Body by Body: We were naive about the process. We thought that we could simply click a button and convert our PDF to an epub file, but of course it’s not that simple. To be honest, between InDesign, iTunes, Amazon and Calibre and all of the little hangups with each, it was kind of a pain in the ass actually. Thankfully, we know a little bit of html/css so that helped. And don’t get us started with Calibre!! Look at its logo, that says it all right there.
Deanna: I’m trying to develop everything at the same time so I have been going back between editing and creating new content in the process. I am trying to take a super intuitive approach to this project so it’s really been all about “feeling it out”.
Perhaps it’s too soon to tell, but given the opportunity, do you think you’d ever do another?

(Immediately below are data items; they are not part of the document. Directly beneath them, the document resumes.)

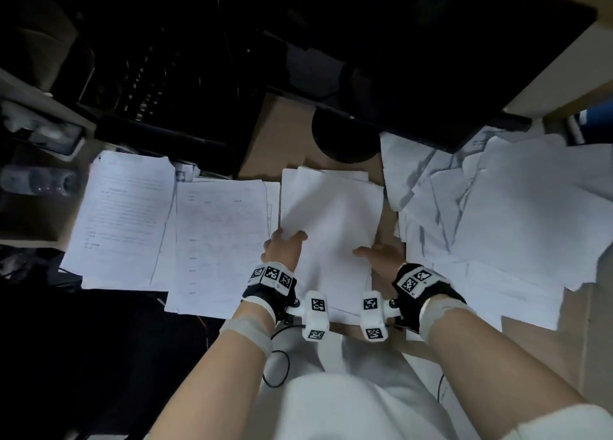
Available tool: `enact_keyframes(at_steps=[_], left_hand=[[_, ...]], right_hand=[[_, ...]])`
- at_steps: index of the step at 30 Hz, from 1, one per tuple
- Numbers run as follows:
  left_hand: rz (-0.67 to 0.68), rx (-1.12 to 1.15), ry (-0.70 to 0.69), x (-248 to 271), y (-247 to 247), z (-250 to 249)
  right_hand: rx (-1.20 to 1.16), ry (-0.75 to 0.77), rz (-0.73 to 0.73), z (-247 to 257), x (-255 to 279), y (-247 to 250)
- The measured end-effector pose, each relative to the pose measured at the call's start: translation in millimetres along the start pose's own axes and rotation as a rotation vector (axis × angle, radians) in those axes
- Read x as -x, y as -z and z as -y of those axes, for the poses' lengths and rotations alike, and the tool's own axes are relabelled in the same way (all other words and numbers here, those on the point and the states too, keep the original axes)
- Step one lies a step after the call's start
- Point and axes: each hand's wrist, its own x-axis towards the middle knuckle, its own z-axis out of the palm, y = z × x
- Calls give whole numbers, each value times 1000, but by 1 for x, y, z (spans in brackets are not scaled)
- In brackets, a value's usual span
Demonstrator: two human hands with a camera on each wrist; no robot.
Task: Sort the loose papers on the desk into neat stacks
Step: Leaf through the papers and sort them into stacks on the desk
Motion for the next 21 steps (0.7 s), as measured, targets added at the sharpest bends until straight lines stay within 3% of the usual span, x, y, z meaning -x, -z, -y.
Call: enact_keyframes(at_steps=[3, 7, 11, 18, 21], left_hand=[[48, 45, 10, 5, 6, -6], [4, 23, -8, 19, 2, -23], [-17, -8, -125, 34, -15, -51], [153, -70, -321, 77, -110, -102], [184, -43, -276, 96, -167, -110]], right_hand=[[0, 3, 7, 0, 10, 5], [34, 70, -32, 5, 27, 21], [43, 167, -27, 8, 37, 56], [45, 174, -64, -27, 36, 149], [-62, 149, -108, -66, 16, 193]])
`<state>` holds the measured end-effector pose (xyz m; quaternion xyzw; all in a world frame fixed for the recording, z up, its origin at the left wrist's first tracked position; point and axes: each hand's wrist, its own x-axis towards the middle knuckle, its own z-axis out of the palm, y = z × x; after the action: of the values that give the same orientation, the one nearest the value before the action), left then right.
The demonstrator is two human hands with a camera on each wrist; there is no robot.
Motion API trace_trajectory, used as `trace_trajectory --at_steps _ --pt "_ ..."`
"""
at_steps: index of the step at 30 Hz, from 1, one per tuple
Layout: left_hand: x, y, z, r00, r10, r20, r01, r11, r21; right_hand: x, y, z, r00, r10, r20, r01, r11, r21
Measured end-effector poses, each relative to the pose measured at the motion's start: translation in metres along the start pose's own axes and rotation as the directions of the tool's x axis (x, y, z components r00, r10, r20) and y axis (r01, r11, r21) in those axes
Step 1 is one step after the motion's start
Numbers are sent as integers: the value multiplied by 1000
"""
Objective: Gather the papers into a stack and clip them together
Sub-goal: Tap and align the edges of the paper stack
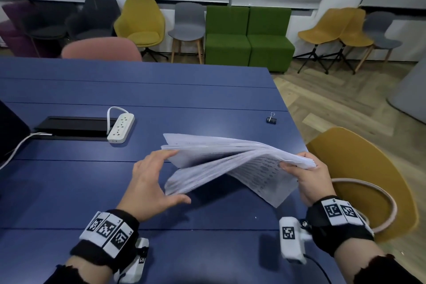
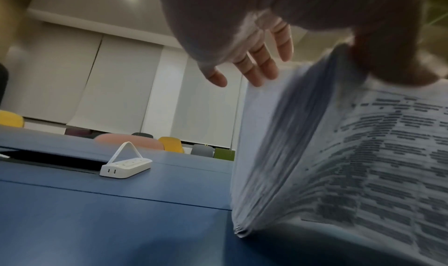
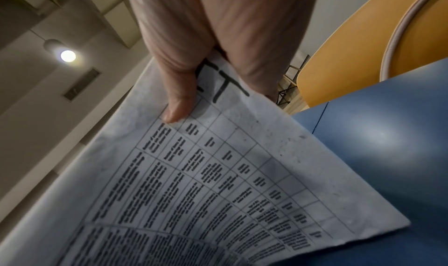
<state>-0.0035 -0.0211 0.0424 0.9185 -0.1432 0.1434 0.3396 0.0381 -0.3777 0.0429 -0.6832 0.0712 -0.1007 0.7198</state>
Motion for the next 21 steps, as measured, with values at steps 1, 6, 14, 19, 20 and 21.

Body by Body: Probably too soon to tell. The idea of making work during a “format war” (which is what it feels like is happening with e-books right now) is not very attractive to us. We generally have an ambivalent attitude towards very new technology. We just want to focus on our work. Focusing solely on technology is sort of like guys at Guitar Center who talk about the newest guitars, pedals, equipment etc. but never play any music. That being said, we’re still pro-PDF at this point…
Deanna: It’s always challenging when you are working with a new platform, this is my first e-book. My biggest technical challenges thus far have been dealing with Apple (surprise, surprise)—their proprietary interpretations of the standard in their content creation software and iTunes store verification delay. It’s definitely had an impact on both production and distribution of the e-books in this series.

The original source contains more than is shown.